*The task:*
Pull every line containing "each" out of the material below.

*Exercise data:*
=======

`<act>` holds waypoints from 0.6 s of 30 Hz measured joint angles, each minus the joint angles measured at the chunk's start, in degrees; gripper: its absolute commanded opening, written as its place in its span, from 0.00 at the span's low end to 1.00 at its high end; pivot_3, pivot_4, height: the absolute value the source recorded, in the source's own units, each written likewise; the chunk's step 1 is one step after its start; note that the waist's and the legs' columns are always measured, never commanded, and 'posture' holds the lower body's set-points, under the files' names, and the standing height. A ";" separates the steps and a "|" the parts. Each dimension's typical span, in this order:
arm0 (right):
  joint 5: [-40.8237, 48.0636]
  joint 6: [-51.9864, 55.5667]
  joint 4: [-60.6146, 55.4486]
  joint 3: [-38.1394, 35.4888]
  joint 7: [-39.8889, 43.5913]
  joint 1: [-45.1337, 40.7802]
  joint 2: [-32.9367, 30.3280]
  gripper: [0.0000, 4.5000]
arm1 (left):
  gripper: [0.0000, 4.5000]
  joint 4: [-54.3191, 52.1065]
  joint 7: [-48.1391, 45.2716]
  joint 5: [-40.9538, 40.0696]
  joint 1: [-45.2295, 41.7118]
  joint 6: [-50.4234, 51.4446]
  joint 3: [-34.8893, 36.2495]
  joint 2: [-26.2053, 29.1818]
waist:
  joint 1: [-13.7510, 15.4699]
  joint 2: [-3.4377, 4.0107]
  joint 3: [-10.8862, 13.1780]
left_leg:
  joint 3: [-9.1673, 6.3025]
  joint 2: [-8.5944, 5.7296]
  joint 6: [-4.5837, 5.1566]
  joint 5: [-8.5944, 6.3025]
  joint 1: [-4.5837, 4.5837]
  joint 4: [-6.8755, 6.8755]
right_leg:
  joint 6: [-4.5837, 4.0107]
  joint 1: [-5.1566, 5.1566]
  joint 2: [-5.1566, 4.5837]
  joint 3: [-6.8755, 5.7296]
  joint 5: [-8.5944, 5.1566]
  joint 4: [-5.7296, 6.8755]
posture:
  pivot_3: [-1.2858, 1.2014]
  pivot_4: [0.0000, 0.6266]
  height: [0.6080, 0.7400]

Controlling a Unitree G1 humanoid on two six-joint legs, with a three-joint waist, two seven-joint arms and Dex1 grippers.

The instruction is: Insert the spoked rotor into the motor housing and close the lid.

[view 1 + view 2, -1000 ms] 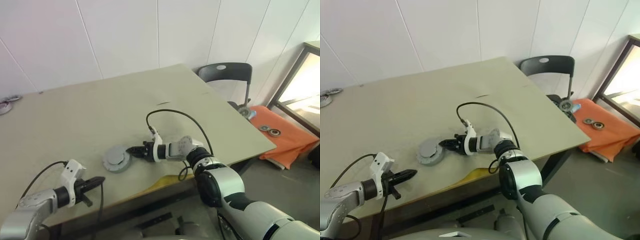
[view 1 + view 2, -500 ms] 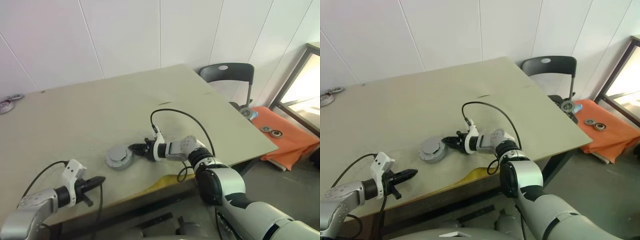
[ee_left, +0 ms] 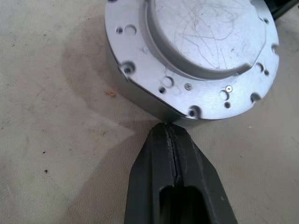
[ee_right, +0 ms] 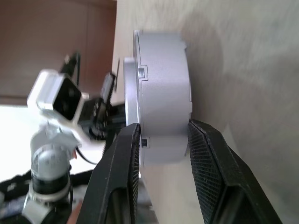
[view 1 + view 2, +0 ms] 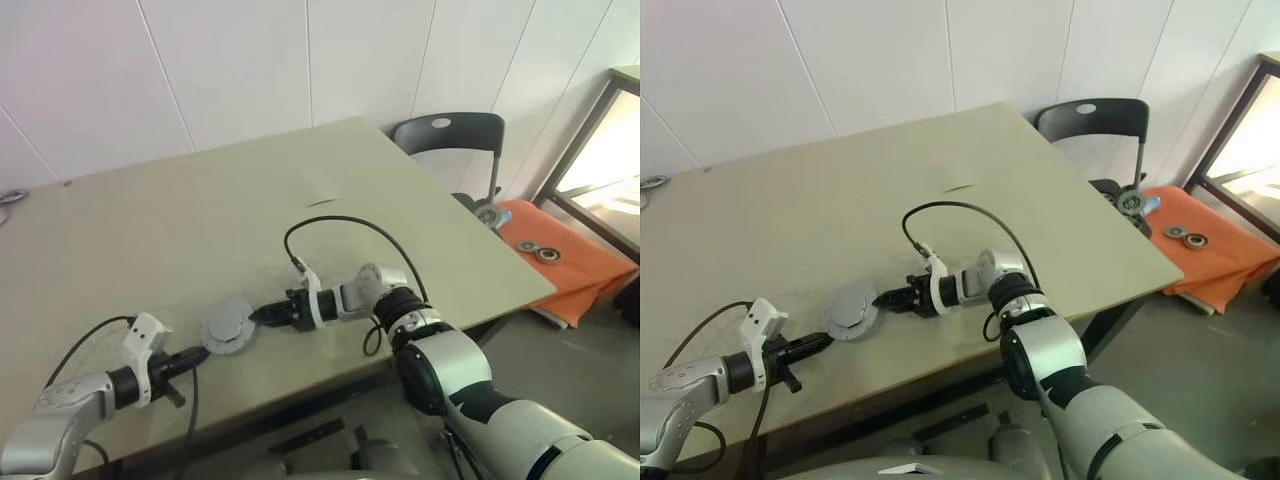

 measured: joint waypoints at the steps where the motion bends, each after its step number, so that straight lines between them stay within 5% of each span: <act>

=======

*Exercise result:*
`<act>` holds waypoints from 0.6 s of 30 Hz measured joint angles, each minus the joint angles measured at the chunk's start, in degrees; gripper: its absolute commanded opening, written as its place in its span, from 0.00 at the span's low end to 1.00 at its high end; pivot_3, pivot_4, height: the absolute value the source recorded, in the source's own units, each written likewise; the chunk's step 1 is one step after its start; note that the waist's and the legs' columns are always measured, never commanded, and 'posture' holds the lower body's set-points, under the files' names, and the standing height. A ";" separates the steps and a "|" the parts. Each dimension's typical span, in this order:
 measured: joint waypoints at the steps where the motion bends, each after its step number, so that straight lines between them stay within 5% of each span: <act>

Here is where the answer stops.